▸ WHAT IS NEEDED: Your answer must consist of every line from the data below that includes the word "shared".

▸ RECORDED INFORMATION:
::::
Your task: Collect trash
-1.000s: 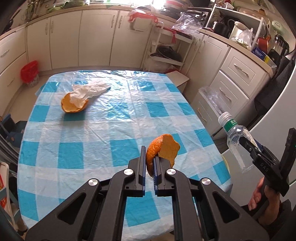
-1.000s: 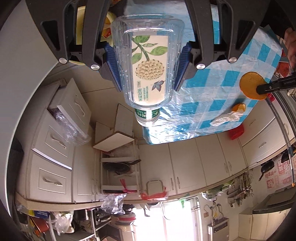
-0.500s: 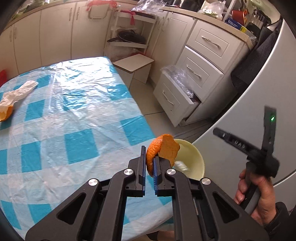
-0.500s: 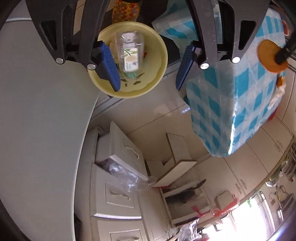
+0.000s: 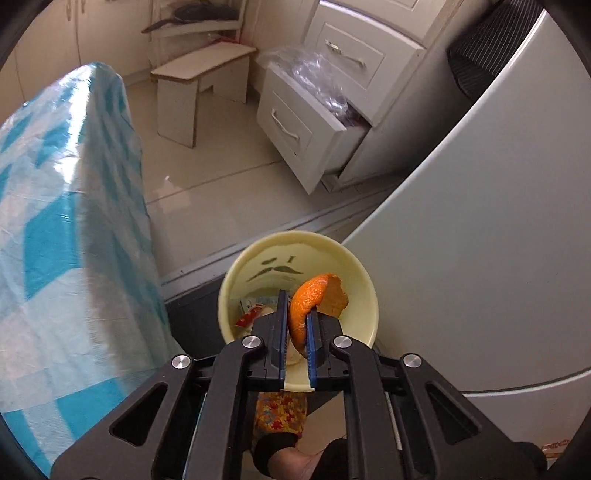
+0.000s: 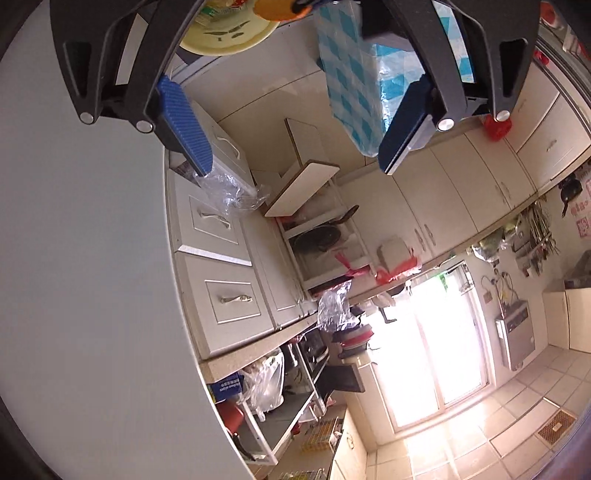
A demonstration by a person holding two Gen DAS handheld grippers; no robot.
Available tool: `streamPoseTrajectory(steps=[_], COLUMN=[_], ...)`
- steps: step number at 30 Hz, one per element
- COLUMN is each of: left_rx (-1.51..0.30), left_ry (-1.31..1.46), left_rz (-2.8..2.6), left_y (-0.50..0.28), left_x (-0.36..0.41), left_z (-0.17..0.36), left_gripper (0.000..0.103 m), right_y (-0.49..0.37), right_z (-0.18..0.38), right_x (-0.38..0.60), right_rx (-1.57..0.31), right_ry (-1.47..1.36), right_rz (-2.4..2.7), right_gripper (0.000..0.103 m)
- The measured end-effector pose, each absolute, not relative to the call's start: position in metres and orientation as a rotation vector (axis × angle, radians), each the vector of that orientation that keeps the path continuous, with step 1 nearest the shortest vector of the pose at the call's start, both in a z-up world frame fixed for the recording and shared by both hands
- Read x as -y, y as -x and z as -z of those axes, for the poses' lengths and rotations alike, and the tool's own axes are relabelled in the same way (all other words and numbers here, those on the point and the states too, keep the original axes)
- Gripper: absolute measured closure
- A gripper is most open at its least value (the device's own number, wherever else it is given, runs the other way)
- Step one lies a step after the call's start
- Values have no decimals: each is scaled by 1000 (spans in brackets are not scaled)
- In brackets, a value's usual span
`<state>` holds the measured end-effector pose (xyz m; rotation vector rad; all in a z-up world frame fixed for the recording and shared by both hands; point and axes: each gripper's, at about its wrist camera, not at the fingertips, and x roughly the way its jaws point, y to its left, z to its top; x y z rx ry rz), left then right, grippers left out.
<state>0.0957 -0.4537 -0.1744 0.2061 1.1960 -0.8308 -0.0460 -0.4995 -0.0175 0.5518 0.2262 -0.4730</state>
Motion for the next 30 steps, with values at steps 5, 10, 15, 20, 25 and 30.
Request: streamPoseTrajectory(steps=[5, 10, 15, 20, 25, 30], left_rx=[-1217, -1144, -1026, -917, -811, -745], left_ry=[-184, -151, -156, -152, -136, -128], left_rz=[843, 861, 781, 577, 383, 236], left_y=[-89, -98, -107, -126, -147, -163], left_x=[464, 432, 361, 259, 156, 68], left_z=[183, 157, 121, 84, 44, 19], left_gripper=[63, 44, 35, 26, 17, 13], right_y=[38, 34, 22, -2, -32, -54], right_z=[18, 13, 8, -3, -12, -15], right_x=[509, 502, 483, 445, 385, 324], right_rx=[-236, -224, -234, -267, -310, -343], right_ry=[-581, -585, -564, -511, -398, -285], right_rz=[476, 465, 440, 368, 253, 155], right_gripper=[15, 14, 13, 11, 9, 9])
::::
▸ RESPONSE BOX:
- The measured end-effector pose, each absolute, not relative to the call's start: position in metres and orientation as a rotation vector (axis × angle, radians), each the vector of that orientation that keeps the path continuous, with step 1 nearest the shortest vector of the pose at the call's start, both in a z-up world frame fixed for the recording and shared by both hands
`<state>` holds the measured end-effector pose (xyz m; rotation vector rad; all in a z-up world frame fixed for the recording and shared by both hands; point and axes: each gripper's, at about its wrist camera, not at the fingertips, and x roughly the way its jaws point, y to its left, z to its top; x y z rx ry rz), left then right, grippers left out.

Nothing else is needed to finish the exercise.